[Work instruction]
The data below is to be returned in full and exactly.

[Collected data]

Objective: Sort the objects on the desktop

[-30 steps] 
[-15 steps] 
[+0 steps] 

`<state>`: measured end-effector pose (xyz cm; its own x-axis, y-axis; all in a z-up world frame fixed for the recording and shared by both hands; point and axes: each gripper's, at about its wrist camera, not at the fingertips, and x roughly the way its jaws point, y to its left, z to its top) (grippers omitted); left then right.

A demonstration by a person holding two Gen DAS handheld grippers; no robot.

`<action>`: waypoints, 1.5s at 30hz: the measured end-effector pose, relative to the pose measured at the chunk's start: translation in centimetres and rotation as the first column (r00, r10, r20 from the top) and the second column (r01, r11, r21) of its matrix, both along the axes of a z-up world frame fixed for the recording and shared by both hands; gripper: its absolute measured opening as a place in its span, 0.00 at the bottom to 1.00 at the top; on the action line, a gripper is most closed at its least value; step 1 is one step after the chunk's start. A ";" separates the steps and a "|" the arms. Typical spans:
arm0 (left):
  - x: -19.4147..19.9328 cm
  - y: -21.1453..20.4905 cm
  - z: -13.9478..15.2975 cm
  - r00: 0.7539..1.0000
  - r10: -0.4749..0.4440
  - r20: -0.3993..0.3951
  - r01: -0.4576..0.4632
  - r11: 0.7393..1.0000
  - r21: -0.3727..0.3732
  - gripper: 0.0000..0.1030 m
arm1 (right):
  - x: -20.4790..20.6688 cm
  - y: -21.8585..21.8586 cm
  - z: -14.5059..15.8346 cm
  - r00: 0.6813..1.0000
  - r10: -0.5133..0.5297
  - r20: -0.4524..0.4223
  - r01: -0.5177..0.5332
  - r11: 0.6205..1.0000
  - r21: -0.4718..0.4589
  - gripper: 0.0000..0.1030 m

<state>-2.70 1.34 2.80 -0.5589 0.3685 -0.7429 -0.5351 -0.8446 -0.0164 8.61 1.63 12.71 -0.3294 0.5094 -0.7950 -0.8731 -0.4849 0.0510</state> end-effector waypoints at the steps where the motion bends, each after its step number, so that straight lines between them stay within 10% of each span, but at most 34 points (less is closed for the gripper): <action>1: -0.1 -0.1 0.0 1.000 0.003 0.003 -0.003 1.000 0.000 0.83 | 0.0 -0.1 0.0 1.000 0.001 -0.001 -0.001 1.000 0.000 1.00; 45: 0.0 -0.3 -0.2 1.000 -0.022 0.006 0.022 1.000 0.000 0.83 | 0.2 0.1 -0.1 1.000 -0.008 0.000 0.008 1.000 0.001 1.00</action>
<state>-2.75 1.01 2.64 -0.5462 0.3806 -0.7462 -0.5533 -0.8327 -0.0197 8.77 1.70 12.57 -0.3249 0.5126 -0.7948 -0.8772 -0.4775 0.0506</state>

[Answer to this problem]
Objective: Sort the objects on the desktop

[-30 steps] 
[-15 steps] 
[+0 steps] 

`<state>`: measured end-effector pose (xyz cm; its own x-axis, y-axis; all in a z-up world frame fixed for the recording and shared by both hands; point and axes: each gripper's, at about its wrist camera, not at the fingertips, and x roughly the way its jaws point, y to its left, z to its top) (grippers omitted); left then right.

A demonstration by a person holding two Gen DAS handheld grippers; no robot.

`<action>`: waypoints, 1.5s at 30hz: the measured end-effector pose, relative to the pose measured at the chunk's start: translation in centimetres and rotation as the first column (r00, r10, r20 from the top) and the second column (r01, r11, r21) of its matrix, both along the axes of a z-up world frame fixed for the recording and shared by both hands; gripper: its absolute measured opening as a place in its span, 0.00 at the bottom to 1.00 at the top; on the action line, a gripper is most closed at its least value; step 1 is one step after the chunk's start. A ";" separates the steps and a "|" the arms. Typical spans:
arm0 (left):
  - x: -19.4147..19.9328 cm
  - y: -21.1453..20.4905 cm
  - z: -13.9478..15.2975 cm
  - r00: 0.7539..1.0000
  - r10: -0.4749..0.4440
  - r20: -0.3993..0.3951
  - r01: -0.4576..0.4632
  - r11: 0.7393..1.0000
  - r21: -0.3727..0.3732
  - gripper: 0.0000..0.1030 m
arm1 (right):
  - x: -20.4790..20.6688 cm
  - y: -21.8585..21.8586 cm
  - z: -14.5059..15.8346 cm
  - r00: 0.6813..1.0000
  - r10: -0.5133..0.5297
  - r20: -0.4524..0.4223
  - r01: -0.5177..0.5332
  - r11: 0.6205..1.0000
  - r21: -0.4718..0.4589
  - gripper: 0.0000..0.1030 m

<state>-2.70 1.34 2.80 -0.5589 0.3685 -0.7429 -0.5351 -0.8446 -0.0164 8.61 1.63 12.71 -0.3294 0.5094 -0.7950 -0.8731 -0.4849 0.0510</state> end-effector waypoints at the steps where the motion bends, each after its step number, so that straight lines between them stay within 10% of each span, but at most 34 points (less is closed for the gripper): <action>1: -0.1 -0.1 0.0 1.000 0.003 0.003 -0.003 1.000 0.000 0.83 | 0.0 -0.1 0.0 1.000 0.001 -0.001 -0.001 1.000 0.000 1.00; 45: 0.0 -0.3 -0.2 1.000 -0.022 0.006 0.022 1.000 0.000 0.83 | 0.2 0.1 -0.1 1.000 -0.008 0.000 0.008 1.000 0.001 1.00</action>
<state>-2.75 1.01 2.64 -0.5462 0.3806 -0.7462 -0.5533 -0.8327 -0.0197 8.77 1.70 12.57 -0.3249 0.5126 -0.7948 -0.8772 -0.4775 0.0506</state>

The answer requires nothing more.